**Instructions for the task:**
Provide a verbatim copy of the data below.

(Information provided Opens)

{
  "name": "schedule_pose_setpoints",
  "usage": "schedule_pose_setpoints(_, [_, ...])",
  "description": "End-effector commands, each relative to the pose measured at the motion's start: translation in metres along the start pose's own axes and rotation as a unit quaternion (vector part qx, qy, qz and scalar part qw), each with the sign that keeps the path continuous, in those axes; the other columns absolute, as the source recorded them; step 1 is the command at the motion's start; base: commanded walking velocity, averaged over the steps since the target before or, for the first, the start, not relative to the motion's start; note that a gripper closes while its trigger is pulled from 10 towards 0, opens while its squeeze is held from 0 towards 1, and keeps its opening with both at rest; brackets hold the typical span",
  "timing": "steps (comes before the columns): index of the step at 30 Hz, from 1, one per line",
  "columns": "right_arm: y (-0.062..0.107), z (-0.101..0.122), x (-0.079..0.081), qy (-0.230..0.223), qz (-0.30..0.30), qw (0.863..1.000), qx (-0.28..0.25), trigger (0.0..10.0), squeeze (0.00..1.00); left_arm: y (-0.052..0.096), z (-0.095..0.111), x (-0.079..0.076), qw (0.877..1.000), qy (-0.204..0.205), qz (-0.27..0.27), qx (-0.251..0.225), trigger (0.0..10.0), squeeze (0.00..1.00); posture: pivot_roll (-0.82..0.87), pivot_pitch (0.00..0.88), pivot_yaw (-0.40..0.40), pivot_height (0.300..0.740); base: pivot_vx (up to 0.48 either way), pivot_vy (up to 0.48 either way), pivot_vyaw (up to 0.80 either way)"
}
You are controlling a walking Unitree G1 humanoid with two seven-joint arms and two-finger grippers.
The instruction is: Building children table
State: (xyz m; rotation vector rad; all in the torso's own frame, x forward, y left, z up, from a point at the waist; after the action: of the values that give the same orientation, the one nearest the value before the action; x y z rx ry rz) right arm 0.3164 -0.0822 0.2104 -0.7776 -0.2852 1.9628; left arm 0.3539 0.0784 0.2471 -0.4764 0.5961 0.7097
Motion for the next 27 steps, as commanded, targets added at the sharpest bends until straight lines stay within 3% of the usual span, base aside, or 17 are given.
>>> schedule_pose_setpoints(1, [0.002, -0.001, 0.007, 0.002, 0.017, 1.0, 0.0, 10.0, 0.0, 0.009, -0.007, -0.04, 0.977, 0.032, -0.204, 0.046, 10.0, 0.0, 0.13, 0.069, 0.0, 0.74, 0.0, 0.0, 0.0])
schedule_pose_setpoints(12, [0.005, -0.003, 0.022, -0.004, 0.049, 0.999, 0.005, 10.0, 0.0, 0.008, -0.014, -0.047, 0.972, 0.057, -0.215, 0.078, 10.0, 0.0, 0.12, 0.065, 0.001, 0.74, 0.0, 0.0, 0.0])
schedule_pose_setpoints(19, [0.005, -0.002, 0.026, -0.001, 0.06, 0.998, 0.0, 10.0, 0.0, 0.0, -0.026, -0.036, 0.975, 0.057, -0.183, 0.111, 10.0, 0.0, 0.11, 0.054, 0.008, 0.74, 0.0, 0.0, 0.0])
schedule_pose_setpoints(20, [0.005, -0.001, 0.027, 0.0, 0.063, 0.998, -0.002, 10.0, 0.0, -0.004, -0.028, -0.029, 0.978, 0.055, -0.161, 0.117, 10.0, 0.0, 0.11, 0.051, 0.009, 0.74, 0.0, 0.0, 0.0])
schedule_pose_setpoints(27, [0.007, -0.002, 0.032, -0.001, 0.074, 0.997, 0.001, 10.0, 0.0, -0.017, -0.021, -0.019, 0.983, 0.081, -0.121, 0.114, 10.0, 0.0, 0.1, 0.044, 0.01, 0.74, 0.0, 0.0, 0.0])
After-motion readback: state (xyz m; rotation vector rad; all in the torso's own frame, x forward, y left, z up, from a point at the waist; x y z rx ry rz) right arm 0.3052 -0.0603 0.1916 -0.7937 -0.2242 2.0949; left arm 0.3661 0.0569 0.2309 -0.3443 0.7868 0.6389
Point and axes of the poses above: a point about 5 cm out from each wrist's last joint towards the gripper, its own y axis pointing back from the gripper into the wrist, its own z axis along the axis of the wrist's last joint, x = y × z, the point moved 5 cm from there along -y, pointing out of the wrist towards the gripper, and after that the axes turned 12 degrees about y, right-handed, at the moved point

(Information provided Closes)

**Answer below:**
{
  "name": "schedule_pose_setpoints",
  "usage": "schedule_pose_setpoints(_, [_, ...])",
  "description": "End-effector commands, each relative to the pose measured at the motion's start: translation in metres along the start pose's own axes and rotation as a unit quaternion (vector part qx, qy, qz and scalar part qw), each with the sign that keeps the path continuous, in those axes; the other columns absolute, as the source recorded them; step 1 is the command at the motion's start; base: commanded walking velocity, averaged over the steps since the target before or, for the first, the start, not relative to the motion's start; note that a gripper closes while its trigger is pulled from 10 towards 0, opens while its squeeze is held from 0 towards 1, and keeps its opening with both at rest; brackets hold the typical span",
  "timing": "steps (comes before the columns): index of the step at 30 Hz, from 1, one per line",
  "columns": "right_arm: y (-0.062..0.107), z (-0.101..0.122), x (-0.079..0.081), qy (-0.230..0.223), qz (-0.30..0.30), qw (0.863..1.000), qx (-0.28..0.25), trigger (0.0..10.0), squeeze (0.00..1.00); left_arm: y (-0.052..0.096), z (-0.095..0.111), x (-0.079..0.076), qw (0.877..1.000), qy (-0.204..0.205), qz (-0.27..0.27), qx (-0.251..0.225), trigger (0.0..10.0), squeeze (0.00..1.00); posture: pivot_roll (-0.82..0.87), pivot_pitch (0.00..0.88), pivot_yaw (-0.40..0.40), pivot_height (0.300..0.740); base: pivot_vx (up to 0.48 either way), pivot_vy (up to 0.48 either way), pivot_vyaw (up to 0.80 either way)"
}
You are controlling a walking Unitree G1 humanoid with two seven-joint arms and two-finger grippers.
The instruction is: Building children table
State: (xyz m; rotation vector rad; all in the torso's own frame, x forward, y left, z up, from a point at the waist; after the action: of the values that give the same orientation, the one nearest the value before the action; x y z rx ry rz) right arm 0.3164 -0.0822 0.2104 -0.7776 -0.2852 1.9628; left arm 0.3539 0.0784 0.2471 -0.4764 0.5961 0.7097
Motion for the next 27 steps, as commanded, targets added at the sharpest bends until straight lines stay within 3% of the usual span, base aside, or 17 are given.
>>> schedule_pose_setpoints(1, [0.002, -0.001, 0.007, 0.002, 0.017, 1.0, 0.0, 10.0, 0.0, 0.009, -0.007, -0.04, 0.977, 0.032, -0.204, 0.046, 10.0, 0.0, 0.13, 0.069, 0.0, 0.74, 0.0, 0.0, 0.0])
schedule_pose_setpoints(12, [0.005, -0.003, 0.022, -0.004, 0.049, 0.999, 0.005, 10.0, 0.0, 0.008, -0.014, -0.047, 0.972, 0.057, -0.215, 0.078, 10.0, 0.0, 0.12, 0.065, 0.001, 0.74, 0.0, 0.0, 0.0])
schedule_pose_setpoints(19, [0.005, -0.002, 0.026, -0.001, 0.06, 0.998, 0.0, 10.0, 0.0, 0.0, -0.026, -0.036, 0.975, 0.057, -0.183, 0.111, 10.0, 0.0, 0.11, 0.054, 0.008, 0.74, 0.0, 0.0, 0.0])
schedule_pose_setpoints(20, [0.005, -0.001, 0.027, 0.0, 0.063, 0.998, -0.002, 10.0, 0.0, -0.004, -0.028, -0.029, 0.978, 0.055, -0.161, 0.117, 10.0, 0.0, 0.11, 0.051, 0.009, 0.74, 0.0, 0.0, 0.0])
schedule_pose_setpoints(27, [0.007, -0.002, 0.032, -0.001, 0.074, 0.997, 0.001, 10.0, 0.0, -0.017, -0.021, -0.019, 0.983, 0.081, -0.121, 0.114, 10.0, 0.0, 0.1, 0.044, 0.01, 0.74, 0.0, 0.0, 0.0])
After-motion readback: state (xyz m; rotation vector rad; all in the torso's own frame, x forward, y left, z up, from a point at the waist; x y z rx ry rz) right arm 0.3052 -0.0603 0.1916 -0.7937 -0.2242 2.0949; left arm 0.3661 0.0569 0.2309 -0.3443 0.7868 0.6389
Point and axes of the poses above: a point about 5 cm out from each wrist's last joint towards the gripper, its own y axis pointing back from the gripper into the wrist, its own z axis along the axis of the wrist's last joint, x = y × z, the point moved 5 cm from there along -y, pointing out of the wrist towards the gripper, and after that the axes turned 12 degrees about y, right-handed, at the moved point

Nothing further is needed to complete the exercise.